General characteristics (Storozhevoy, 1941)
- Class & type: Storozhevoy-class destroyer
- Displacement: 1,727 t (1,700 long tons) (standard); 2,279 t (2,243 long tons) (full load);
- Length: 112.5 m (369 ft 1 in) (o/a)
- Beam: 10.2 m (33 ft 6 in)
- Draft: 3.98 m (13 ft 1 in)
- Installed power: 4 water-tube boilers; 54,000 shp (40,000 kW) (trials);
- Propulsion: 2 shafts, 2 steam turbine sets
- Speed: 40.3 knots (74.6 km/h; 46.4 mph) (trials)
- Endurance: 2,700 nmi (5,000 km; 3,100 mi) at 19 knots (35 km/h; 22 mph)
- Complement: 207 (271 wartime)
- Sensors & processing systems: Mars hydrophones
- Armament: 4 × single 130 mm (5.1 in) guns; 2 × single 76.2 mm (3 in) AA guns; 3 × single 45 mm (1.8 in) AA guns; 4 × single 12.7 mm (0.50 in) DK or DShK machine guns; 2 × triple 533 mm (21 in) torpedo tubes; 58–96 mines; 30 depth charges;

= Soviet destroyer Skory (1939) =

Russian Storozhevoy-class destroyer

Skory (Скорый) was one of 18 s (officially known as Project 7U) built for the Soviet Navy during the late 1930s.
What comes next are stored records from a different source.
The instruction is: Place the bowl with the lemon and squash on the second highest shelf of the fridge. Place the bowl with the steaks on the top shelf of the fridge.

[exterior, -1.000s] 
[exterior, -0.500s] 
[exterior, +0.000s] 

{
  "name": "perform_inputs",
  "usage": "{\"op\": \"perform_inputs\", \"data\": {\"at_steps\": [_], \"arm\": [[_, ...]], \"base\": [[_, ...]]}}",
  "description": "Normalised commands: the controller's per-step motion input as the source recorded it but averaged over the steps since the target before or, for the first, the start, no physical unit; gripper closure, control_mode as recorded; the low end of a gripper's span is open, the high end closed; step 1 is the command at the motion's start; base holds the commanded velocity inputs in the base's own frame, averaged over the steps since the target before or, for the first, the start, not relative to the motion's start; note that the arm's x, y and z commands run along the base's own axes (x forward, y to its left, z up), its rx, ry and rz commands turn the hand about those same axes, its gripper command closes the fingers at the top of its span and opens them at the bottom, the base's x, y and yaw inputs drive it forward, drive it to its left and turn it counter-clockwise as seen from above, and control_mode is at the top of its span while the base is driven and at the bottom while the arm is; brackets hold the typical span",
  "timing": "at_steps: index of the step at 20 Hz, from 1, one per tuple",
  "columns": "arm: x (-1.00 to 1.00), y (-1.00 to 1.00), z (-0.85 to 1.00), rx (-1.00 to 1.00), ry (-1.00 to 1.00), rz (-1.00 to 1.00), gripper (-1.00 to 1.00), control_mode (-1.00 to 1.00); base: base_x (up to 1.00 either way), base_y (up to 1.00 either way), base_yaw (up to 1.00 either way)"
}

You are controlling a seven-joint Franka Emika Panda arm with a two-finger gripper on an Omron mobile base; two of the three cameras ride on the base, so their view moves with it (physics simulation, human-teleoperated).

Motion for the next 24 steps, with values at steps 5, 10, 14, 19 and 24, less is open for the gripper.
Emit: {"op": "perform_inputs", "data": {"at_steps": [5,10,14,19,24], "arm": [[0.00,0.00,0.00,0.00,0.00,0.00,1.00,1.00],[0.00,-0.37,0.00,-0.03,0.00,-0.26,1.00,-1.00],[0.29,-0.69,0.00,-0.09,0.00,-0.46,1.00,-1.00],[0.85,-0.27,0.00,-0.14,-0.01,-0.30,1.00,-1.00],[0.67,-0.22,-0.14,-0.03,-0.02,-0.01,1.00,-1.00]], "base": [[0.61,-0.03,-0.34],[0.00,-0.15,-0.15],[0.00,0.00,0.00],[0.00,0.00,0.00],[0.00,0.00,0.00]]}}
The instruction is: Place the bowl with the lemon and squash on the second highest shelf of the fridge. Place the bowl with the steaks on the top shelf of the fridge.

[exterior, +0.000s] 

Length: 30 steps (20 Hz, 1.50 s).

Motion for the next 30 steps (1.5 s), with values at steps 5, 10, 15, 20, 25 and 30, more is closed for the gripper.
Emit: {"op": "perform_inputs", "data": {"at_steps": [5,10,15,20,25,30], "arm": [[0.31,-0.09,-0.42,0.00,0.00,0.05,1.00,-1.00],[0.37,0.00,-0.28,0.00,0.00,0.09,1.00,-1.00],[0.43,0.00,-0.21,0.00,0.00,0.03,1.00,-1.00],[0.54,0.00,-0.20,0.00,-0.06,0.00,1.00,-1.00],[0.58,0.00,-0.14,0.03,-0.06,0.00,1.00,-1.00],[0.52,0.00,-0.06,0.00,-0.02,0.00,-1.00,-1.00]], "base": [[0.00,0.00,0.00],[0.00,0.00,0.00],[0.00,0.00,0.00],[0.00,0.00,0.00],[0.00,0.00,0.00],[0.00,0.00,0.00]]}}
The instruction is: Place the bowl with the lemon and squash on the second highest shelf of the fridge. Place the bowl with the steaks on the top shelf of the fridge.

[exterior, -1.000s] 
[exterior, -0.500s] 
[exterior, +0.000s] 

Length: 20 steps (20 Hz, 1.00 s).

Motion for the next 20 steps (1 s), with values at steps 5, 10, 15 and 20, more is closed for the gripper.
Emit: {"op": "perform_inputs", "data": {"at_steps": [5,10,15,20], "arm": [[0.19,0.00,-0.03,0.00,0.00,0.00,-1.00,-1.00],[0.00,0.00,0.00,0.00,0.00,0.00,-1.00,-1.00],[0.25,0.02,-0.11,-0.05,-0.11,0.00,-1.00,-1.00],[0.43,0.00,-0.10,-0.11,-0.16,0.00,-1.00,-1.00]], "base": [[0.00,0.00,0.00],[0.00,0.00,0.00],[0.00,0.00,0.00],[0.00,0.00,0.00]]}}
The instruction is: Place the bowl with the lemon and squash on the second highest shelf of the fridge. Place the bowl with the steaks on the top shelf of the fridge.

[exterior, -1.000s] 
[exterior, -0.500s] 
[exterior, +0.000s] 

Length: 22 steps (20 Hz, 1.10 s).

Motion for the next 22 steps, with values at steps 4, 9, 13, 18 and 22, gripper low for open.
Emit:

Although she began construction as a Project 7 , Skory was completed in 1941 to the modified Project 7U design.

With her sea trials cut short by the beginning of Operation Barbarossa in June, Skory was assigned to the Baltic Fleet and fought in the defense of Tallinn, Estonia, providing naval gunfire support to Soviet troops. During the evacuation of Tallinn on 28 August, she struck a mine while attempting to tow the damaged destroyer leader and was nearly broken in half, sinking within minutes with the loss of 57 crewmen and an unknown number of passengers.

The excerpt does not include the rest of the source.